Data targeting and acquisition

Before launching the actual attack on the organization, the attacker will perform some basic intelligence gathering in order to properly select the target thorough which the attack would be conducted, as well as the data that is being sought after.

Such intelligence gathering would be done through open source intelligence, as well as onsite reconnaissance. From an organizational perspective, the ability to map out the information that is available through public channels on it is crucial. It provides a baseline on which the organization can prepare the threat model, which reflects the attacker’s intelligence data, and allows it to properly address any policy/procedure issues in terms of exposing data. Social media channels are one of the more popular means of intelligence gathering, and can easily be used to build an organizational map and identify the right targets to go through.

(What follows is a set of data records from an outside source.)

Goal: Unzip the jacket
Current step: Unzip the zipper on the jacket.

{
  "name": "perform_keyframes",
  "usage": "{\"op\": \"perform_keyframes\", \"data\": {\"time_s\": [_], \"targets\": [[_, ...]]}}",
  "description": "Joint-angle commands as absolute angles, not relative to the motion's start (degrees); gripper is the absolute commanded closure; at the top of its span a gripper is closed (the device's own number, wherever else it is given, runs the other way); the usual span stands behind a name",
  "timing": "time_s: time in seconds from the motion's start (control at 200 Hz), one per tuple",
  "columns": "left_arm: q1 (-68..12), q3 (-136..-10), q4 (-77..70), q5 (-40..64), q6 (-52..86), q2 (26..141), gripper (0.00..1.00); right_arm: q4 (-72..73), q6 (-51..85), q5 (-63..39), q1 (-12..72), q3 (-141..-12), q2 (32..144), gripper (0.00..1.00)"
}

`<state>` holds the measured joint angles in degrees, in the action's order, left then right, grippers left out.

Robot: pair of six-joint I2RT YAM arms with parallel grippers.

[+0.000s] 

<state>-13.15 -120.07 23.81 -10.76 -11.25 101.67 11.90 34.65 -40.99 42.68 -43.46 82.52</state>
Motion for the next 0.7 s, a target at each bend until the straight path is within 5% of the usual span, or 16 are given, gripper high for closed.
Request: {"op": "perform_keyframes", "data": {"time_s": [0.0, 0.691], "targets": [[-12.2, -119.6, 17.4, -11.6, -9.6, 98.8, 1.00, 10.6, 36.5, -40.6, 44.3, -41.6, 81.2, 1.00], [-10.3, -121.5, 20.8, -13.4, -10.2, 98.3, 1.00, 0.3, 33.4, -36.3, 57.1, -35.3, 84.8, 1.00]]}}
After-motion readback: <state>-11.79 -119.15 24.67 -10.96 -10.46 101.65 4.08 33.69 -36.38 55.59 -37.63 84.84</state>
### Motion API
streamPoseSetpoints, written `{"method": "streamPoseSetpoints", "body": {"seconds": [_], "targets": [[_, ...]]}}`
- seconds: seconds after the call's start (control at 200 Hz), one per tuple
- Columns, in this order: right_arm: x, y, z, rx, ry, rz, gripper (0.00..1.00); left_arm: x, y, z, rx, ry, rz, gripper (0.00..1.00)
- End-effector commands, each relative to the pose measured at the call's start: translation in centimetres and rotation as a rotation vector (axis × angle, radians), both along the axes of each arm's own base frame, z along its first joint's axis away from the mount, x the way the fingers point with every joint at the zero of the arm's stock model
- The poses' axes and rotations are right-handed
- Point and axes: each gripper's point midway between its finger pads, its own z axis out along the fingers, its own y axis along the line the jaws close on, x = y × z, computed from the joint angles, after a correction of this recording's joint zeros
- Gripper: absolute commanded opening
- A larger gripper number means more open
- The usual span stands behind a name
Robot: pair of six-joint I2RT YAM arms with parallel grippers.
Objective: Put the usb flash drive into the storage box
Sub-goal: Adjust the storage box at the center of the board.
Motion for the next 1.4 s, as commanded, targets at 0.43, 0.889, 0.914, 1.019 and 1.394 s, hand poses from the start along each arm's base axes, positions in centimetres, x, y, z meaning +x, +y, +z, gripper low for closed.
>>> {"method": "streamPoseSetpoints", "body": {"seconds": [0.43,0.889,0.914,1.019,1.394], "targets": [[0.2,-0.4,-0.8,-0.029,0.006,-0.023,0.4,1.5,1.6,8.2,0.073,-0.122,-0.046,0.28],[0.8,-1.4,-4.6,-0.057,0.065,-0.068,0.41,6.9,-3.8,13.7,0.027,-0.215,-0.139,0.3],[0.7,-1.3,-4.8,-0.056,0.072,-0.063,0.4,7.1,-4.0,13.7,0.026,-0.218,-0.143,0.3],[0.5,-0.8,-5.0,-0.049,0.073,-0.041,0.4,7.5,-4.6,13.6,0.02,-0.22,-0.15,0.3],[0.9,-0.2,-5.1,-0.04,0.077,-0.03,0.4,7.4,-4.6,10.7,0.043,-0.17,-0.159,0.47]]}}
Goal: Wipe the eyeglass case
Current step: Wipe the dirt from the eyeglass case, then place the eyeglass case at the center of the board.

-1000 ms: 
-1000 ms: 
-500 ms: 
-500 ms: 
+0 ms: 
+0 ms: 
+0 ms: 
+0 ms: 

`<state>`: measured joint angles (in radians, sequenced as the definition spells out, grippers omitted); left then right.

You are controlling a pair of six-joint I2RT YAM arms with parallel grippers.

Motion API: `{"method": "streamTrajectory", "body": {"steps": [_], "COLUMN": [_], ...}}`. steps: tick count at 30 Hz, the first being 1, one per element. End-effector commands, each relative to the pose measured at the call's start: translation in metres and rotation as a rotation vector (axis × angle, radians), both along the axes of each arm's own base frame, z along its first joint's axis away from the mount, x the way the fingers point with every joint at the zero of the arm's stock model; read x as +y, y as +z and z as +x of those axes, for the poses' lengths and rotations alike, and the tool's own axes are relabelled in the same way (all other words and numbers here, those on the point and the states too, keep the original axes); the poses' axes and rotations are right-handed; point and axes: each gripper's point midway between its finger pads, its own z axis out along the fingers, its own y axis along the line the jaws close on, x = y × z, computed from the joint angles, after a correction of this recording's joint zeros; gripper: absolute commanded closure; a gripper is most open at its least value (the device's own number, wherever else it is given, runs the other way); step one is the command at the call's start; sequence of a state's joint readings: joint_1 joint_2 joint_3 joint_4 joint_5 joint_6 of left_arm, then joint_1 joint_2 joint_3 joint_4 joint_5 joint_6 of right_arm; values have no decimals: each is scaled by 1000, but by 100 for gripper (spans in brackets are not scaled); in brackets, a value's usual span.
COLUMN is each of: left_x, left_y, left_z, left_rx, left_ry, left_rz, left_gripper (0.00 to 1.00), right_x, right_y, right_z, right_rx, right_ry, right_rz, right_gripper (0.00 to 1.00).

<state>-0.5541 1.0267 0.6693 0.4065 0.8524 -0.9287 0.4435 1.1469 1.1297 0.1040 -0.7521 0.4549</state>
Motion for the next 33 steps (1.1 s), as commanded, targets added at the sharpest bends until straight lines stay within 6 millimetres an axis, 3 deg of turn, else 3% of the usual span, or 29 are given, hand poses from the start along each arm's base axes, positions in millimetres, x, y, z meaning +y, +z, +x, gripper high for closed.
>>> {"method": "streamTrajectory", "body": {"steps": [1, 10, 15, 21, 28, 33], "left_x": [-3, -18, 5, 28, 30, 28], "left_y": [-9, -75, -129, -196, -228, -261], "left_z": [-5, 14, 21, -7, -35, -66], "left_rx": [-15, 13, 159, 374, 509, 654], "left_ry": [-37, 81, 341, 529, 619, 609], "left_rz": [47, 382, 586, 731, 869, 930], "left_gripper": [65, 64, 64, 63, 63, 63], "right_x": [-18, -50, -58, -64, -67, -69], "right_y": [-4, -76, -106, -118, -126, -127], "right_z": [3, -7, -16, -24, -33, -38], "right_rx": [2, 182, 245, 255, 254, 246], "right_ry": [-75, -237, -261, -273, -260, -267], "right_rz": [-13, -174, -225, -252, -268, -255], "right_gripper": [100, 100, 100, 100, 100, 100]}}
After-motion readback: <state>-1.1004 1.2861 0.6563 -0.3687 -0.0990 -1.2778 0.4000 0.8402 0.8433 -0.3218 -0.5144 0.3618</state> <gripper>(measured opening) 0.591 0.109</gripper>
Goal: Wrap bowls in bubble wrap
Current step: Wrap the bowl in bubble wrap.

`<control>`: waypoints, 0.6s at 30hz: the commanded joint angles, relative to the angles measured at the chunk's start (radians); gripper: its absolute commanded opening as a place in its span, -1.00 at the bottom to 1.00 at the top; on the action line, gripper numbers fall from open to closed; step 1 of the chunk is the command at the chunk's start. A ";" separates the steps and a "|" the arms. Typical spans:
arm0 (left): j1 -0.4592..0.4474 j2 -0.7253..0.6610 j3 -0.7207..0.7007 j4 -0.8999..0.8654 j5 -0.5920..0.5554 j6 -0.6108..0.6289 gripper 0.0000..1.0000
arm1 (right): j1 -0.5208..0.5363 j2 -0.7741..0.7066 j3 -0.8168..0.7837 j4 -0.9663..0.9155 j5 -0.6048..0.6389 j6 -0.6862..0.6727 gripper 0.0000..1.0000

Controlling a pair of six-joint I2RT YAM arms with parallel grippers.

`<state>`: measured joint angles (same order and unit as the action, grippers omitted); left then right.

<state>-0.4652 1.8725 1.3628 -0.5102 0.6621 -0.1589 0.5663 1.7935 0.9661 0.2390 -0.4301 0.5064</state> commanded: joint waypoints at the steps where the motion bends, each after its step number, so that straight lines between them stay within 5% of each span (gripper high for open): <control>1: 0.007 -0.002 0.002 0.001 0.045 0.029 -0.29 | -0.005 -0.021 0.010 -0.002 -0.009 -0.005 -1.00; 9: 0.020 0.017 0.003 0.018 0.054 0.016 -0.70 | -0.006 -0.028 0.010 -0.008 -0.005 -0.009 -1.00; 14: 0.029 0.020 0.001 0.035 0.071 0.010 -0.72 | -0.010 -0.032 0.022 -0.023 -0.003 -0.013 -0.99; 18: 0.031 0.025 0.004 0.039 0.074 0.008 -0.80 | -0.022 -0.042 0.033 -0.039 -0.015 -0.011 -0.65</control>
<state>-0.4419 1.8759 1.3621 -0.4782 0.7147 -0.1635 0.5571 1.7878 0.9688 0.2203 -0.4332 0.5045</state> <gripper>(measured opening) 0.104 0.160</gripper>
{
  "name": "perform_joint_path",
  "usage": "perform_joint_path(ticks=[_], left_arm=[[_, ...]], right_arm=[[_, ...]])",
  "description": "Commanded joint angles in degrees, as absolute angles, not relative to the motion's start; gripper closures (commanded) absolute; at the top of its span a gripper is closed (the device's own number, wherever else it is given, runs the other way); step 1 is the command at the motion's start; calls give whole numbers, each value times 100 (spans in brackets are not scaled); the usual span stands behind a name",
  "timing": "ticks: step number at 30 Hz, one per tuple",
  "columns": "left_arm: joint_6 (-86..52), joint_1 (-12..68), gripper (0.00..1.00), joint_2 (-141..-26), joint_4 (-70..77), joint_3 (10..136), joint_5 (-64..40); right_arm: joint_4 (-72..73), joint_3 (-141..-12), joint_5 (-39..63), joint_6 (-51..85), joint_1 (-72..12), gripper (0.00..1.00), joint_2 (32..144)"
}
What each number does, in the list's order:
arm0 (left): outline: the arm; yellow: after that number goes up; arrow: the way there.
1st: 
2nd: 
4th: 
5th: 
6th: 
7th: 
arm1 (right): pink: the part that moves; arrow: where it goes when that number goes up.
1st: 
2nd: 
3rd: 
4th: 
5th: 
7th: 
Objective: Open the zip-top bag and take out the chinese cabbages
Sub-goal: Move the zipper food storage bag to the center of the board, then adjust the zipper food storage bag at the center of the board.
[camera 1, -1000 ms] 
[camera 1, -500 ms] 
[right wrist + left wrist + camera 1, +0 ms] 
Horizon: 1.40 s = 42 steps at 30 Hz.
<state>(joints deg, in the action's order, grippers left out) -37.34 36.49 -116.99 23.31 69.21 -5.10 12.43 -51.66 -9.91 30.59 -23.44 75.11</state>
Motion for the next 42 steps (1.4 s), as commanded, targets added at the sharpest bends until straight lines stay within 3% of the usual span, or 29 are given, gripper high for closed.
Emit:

Finally – in terms of data targeting, the attacker would usually focus on intellectual property, financial and personal information – all of which would be easily sold on the open market and to competitors.

Once the target has been selected, and the data have been identified, the actual payload needs to be created and deployed using the attack tree that was chosen for infiltration. Such payload (often called an “APT” – Advanced Persistent Threat) is usually no more sophisticated than a modern banker Trojan that has been retooled for a singular targeted attack. Such Trojans are available for purchase on the criminal markets for $500 to $2,500, depending on the plugins and capabilities provided. These by themselves offer a fairly low detection rate by security software, but in order to assure a successful attack they are often further obfuscated and packed.

Command and Control

One of the main differences between targeted attacks and the more common malware is that targeted attacks need to take into consideration the fact that the connectivity between the payload and the attacker cannot be assured for long periods of time (and sometimes are consistently nonexistent). As such, the C&C (command & Control) scheme for such an attack needs to take that into considerations and the payload should be well equipped to operate fairly independently.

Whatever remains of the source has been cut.